Abstract
With the growing interest in NLP, the number of corpora and datasets available grew along, but mostly for English and other high-resource languages. Machine-translating annotated data into lesser-resourced languages can compensate, but errors in translation can often affect the final quality of the model. In this project, you will explore how automatic estimations of translation quality can be used to potentially improve the performance of models trained on translated data.
Description
Despite the fast-growing interest in NLP, most annotated resources are available only in English and other high-resource languages, a fact that perpetuates the marginalization of some communities and accentuates inequalities in access to language technologies.

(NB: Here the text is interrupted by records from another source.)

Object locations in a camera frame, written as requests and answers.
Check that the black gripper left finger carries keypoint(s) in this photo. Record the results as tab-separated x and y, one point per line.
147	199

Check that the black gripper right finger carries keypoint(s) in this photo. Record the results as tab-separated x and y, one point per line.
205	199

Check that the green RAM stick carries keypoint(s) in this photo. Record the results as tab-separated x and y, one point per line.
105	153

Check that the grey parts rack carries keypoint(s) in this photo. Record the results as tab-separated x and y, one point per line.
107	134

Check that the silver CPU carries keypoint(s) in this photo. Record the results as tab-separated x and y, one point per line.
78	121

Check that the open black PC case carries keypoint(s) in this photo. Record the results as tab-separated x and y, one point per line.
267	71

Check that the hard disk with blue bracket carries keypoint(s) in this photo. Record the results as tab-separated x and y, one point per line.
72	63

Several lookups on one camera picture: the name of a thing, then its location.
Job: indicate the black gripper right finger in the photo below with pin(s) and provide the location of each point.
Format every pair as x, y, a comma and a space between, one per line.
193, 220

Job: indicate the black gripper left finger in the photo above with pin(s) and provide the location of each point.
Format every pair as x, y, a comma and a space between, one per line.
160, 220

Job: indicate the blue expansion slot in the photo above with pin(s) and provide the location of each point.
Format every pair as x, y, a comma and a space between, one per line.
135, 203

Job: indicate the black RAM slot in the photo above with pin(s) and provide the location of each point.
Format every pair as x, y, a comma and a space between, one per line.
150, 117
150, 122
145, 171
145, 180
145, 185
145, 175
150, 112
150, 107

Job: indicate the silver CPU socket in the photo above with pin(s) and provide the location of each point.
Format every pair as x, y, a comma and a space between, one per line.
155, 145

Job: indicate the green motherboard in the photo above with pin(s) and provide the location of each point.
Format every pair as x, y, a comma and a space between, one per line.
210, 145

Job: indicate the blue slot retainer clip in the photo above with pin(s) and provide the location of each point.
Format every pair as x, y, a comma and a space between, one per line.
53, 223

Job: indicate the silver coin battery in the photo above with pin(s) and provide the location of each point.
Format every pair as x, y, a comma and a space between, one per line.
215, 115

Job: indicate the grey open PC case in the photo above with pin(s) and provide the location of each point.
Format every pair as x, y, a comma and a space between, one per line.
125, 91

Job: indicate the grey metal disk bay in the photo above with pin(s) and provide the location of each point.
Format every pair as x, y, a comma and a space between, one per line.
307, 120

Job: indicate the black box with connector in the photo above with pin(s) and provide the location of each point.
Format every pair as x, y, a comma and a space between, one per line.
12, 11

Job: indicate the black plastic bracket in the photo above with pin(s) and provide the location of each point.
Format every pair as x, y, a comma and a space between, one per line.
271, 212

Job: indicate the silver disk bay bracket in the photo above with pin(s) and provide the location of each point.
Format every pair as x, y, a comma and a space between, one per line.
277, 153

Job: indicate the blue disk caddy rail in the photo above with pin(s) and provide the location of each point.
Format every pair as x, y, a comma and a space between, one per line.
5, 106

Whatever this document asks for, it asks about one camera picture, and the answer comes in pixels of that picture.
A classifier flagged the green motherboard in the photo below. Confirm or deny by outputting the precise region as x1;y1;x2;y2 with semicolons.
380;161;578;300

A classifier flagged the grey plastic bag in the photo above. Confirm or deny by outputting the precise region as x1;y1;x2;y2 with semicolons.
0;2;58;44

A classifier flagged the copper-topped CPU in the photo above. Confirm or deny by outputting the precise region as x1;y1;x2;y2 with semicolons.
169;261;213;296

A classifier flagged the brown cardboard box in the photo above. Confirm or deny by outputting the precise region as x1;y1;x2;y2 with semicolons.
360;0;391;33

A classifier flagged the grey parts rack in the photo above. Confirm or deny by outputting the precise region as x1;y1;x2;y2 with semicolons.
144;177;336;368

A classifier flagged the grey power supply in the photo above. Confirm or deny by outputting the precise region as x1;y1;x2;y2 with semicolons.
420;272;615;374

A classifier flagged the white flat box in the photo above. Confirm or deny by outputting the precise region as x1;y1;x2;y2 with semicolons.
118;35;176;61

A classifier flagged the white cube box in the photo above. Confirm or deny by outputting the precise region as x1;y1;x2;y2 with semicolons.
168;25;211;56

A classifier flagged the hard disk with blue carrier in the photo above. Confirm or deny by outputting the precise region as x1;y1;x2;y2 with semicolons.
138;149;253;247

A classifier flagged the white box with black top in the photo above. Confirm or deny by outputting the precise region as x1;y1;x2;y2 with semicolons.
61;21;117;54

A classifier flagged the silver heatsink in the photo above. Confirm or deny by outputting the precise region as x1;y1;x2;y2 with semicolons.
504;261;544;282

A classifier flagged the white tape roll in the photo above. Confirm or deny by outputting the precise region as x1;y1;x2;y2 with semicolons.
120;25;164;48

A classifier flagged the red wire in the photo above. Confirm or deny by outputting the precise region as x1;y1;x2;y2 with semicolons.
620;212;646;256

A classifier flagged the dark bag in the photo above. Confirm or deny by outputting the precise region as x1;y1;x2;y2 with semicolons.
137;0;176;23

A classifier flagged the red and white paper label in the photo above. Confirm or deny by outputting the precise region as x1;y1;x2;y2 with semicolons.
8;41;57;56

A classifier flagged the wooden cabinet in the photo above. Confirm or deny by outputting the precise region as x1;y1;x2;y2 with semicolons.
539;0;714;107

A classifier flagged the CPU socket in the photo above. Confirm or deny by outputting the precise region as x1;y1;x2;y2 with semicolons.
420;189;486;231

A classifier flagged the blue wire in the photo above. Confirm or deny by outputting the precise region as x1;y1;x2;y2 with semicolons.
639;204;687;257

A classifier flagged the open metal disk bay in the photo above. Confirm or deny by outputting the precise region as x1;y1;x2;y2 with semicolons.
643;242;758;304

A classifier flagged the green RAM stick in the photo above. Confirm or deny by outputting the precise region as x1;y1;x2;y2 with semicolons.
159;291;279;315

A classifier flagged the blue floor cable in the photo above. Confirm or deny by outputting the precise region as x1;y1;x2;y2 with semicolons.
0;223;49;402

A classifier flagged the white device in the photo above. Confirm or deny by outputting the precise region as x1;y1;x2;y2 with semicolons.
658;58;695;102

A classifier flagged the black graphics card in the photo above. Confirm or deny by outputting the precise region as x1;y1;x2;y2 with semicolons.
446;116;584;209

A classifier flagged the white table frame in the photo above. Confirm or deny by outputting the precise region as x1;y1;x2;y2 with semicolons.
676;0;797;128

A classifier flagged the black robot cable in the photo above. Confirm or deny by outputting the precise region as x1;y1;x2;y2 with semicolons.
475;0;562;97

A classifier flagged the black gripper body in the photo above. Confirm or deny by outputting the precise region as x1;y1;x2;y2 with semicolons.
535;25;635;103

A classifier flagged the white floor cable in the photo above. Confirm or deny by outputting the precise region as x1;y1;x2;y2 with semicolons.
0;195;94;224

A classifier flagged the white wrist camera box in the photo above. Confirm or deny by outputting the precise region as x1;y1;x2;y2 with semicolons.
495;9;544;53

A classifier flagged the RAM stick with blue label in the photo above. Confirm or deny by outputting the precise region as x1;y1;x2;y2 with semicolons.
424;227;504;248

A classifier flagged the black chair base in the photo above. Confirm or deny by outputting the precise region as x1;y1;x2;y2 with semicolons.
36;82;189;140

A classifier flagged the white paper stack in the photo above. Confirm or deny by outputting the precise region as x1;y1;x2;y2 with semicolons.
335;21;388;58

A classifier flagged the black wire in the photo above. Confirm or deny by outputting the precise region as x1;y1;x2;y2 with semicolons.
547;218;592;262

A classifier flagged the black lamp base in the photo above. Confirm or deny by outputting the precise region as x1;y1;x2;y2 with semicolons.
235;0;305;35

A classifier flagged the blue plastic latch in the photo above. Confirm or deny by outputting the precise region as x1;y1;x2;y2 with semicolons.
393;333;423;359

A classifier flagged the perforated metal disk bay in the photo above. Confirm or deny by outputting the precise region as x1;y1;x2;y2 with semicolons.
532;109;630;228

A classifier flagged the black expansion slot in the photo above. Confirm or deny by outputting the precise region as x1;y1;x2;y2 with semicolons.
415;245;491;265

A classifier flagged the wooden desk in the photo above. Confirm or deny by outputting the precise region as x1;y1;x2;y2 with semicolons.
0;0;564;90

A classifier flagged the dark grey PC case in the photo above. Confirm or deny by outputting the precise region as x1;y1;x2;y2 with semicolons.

While in recent years there has been a growing interest in multilingual NLP and cross-lingual transfer of knowledge in NLP models, these approaches are still in their infancy. A common technique to create new resources for other languages is to simply translate the ones that are available in English, for example. Since translation costs are very high at this scale, usually machine translation is used to perform such tasks. While this has proven effective, it comes at the cost of incorporating the MT system biases in the data, and most importantly makes the effectiveness of the process highly reliant on the translation quality, as shown by (Bonifacio et al, 2021). While usually the quality of machine translations is evaluated by comparing a translated sentence to its gold reference, the practice of quality estimation (QE) has gained traction as an automatic and referenceless way of assessing the quality of MT outputs, recently showing results comparable to reference-based metrics.
In this project, you will explore the use of machine-translated data for building a model of natural language inference (NLI), the task of determining whether a "hypothesis" is true (entailment), false (contradiction), or undetermined (neutral) given a "premise”.
You’re provided with a large NLI corpus in which all text fields have been automatically translated from English to Dutch by means of a small pretrained Transformer model. Every translated sentence is associated with two quality estimation scores produced by two multilingual QE systems from the Unbabel Comet framework. The first is trained to predict normalized Direct Assessment (DA) scores (see Section “3.1 WMT” From Freitag et al, 2021) from past editions of the Workshop on Machine Translation. The second was pre-trained on DA and then further fine-tuned to predict Multidimensional Quality Metrics (MQM) scores (see Section “3.3 MQM” from Freitag et al, 2021) on the data by Freitag et al, 2021. These scores are approximations of translation quality for each sentence pair.
Your main goal is to assess how the estimated quality of translated instances affects the performance of models trained on them, notably considering a subset of high-quality translated training instances. Is there a tradeoff between the amount of training data available and the performances of the model? You are required to test the performance of your models on the Dutch SICK-NL corpus and its English counterpart SICK since these have been manually created by human annotators.
Ideas for research directions:
Present the distribution of quality scores for each field and perform an in-depth analysis of how the performance of some models of your choice is affected when filtering examples on QE scores at different thresholds. In your analysis, mention how effective are the two QE scores when using them for filtering, discuss why that could be and, if it makes sense in this context, come up with a smart way to combine them.
Since the dataset has been automatically translated from an existing English one, having an English baseline of the same/similar model would be very helpful. You might also be interested in evaluating how the performance of a Dutch model on the translated data compares to multilingual ones such as mBERT, mT5, mMiniLM, and mDeBERTa. Are multilingual models more robust to bad translations when using the full data for training?
Do sentences with low QE scores exhibit some common properties or linguistic phenomena? How does QE-based data selection affect the performance of NLI trained models on such sentences? Conduct a thorough error analysis and present your findings.
[Challenge 🏆] We can imagine a trade-off between data quantity and data quality in driving training performance. After having tested filtering out low-quality instances, modify the classification model to use a weighted loss during training, using the QE scores as weights to assign low weight to examples with poor translation quality. How does this affect the final performances with respect to the original setting?
Materials
A HuggingFace dataset associated with the original & translated data has been created and is available on the Dataset Hub.
Refer to the dataset card on the Dataset Hub for all information related to available features and an example from the dataset.
You can find the SICK-NL dataset here. The original SICK corpus can be found here.
References
Ruder, Sebastian. Why You Should Do NLP Beyond English. Blog post (2020).
Vries, Wietse de et al. “BERTje: A Dutch BERT Model.” ArXiv abs/1912.09582 (2019).
Rei, Ricardo et al. “COMET: A Neural Framework for MT Evaluation.” EMNLP (2020).
Rei, Ricardo et al. “Are References Really Needed? Unbabel-IST 2021 Submission for the Metrics Shared Task.” WMT (2021).
Christopher Potts. “Natural Language Inference’, Stanford University (2019).
Freitag, Markus et al. “Experts, Errors, and Context: A Large-Scale Study of Human Evaluation for Machine Translation.” Transactions of the Association for Computational Linguistics 9 (2021): 1460-1474.
Wijnholds, Gijs Jasper and Michael Moortgat. “SICK-NL: A Dataset for Dutch Natural Language Inference.” EACL (2021).
Kocyigit et al. "Better Quality Estimation for Low Resource Corpus Mining". ACL (2022)